我忽然明白了我們彼此的位置,不再不清晰的看待眼前的事物。
人,總得學會麵對一些事,也得學會放手一些事兒。
“小佳,你沒走。”
裴鞘醒來之後看見我的第一眼就開心得不得了。
我看得出他那種發自內心的喜悅,也看得出他的用情至深。
但如果是錯的東西,不管怎麽做都不會有任何結果的。
我手裏拿著一團毛巾看著裴鞘發愣,裴鞘忽然就笑了起來,問我這是在幹嘛,我笑說沒有幹嘛,就是想給他擦臉的。
“噥,給你。
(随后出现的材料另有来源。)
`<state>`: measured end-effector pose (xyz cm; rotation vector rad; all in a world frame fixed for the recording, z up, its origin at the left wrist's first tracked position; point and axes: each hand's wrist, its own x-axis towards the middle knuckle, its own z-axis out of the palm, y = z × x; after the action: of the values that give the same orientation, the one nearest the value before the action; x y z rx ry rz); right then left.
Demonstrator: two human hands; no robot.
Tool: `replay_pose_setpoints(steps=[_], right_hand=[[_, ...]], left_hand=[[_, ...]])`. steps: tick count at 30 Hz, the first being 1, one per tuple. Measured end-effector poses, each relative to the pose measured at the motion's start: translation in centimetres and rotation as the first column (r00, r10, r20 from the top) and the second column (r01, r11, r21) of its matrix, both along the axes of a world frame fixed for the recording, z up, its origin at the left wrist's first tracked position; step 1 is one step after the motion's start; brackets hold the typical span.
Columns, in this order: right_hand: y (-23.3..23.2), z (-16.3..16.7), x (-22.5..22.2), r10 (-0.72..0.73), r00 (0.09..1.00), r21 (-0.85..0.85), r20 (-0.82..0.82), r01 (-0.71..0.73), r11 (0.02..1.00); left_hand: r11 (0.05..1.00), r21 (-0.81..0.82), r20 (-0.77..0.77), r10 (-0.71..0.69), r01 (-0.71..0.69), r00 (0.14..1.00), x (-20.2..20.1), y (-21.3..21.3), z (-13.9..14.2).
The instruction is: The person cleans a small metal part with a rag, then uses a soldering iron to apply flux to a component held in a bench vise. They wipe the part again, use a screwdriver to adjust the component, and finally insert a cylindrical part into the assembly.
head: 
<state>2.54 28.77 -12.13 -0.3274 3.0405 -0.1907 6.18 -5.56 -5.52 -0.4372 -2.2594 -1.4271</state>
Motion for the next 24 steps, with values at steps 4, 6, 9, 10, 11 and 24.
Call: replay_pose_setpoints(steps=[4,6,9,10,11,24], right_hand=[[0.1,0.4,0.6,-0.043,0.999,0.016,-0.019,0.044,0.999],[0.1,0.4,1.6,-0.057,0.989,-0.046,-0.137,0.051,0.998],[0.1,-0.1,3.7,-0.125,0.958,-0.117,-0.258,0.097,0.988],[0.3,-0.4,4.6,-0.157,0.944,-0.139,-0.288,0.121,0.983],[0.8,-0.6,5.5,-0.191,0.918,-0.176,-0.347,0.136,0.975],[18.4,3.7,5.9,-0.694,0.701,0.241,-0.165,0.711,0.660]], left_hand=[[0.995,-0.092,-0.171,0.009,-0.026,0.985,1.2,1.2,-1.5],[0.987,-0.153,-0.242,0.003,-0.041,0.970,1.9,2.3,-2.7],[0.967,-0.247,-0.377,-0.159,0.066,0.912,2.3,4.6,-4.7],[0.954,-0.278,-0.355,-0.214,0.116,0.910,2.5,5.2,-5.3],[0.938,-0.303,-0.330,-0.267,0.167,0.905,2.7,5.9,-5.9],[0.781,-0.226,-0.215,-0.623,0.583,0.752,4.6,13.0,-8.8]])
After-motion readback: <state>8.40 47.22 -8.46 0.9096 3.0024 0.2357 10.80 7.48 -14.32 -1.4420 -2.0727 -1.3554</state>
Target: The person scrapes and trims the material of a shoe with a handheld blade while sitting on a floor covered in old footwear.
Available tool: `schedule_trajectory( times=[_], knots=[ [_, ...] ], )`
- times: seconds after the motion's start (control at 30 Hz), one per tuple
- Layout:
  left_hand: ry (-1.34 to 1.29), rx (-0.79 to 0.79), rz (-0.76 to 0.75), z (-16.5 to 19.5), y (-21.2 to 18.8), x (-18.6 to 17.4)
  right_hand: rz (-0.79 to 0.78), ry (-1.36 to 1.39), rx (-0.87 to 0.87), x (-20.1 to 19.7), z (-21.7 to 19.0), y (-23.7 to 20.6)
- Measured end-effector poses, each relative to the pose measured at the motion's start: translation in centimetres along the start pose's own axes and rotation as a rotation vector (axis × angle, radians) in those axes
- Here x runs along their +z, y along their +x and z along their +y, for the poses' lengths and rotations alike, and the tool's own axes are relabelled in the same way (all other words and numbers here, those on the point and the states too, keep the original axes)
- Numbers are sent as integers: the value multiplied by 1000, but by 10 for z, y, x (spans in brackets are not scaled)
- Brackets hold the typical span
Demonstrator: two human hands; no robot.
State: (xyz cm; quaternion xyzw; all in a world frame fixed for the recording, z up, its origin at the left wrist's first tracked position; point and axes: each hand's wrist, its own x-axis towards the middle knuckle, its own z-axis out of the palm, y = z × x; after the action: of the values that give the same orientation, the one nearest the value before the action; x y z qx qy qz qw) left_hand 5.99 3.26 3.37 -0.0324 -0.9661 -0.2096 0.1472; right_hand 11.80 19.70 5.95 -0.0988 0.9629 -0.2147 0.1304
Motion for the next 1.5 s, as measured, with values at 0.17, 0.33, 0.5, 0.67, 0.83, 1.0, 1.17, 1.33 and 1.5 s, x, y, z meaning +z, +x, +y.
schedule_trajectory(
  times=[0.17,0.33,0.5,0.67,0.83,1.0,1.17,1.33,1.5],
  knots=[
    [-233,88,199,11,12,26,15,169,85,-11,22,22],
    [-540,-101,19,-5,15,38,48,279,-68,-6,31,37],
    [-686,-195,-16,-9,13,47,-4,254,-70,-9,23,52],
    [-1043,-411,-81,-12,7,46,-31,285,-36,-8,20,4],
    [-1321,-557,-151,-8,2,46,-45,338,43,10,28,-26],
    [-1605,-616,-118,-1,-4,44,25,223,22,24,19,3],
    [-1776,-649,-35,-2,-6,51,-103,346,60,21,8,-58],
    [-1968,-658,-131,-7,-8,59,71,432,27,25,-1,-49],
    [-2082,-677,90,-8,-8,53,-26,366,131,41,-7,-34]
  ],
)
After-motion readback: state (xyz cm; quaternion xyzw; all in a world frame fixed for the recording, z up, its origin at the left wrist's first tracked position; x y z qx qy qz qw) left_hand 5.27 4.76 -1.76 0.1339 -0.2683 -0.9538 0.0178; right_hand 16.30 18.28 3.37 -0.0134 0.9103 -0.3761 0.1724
”
我本伸出手要給他遞毛巾的,誰知道他卻順著我的手腕把我拉了過去。
笑嘻嘻的攬著我的腰,把我的臉直逼他的臉,我的臉又蹭的紅了起來。
我看見他清澈的眼眸,還有微眯了下的眼睛,立刻想起自己方才說的那些,一把推開雲鵬,告訴他還是先吃藥吧。
“好啊,你喂我我就吃。”
裴鞘都到這時候了,還不忘調戲我。
我如果跟他說,之後我們就是普通姐弟的樣子,他還會這麽說嗎?
其實,我發覺隻要一對上他的眼睛,我就不由自主的閃躲起來,說到底,心裏還有不自願的成分。
“別鬧了,快吃吧。”
我直接把藥放在了床頭,跟他說我還有事情要做,而後就急忙出去了。
等我關上門,又小心翼翼的喘了一口氣。
明明都已經做好準備了,這時候卻開始退卻。
於是在門外又給自己加油鼓起一番,才又沉悶的進去看著裴鞘,嚴肅的問他喝了藥沒有。
“沒有,我不喝,你不喂我我就不喝。”
裴鞘忽然躺在上麵耍起小孩子脾氣來,噘著嘴讓我喂他。
我十分警惕地看了一眼門口,才端起碗打算把藥給他灌下去。
裴鞘一見我要為他吃藥,就主動張著嘴,就像一隻嗷嗷待哺的小鳥,作出很柔弱的樣子來。
我見著他這般模樣,心裏又糾結又難受。
如果我們在一起就好了,不是嗎?
腦袋裏有一種聲音在暗示我,卻又很快被我否決掉了。
“都未到臉上了,你想什麽呢?”
我晃過神兒一看,還真是,就急忙給裴鞘擦了擦臉,關切的說我就是有些走神而已。
“對不起,都是我不好。”
但裴鞘卻沒露出不開心的樣子,反而露出一抹殘缺半月牙般的微笑,腦袋裏又像裝了什麽鬼主意一般看著我。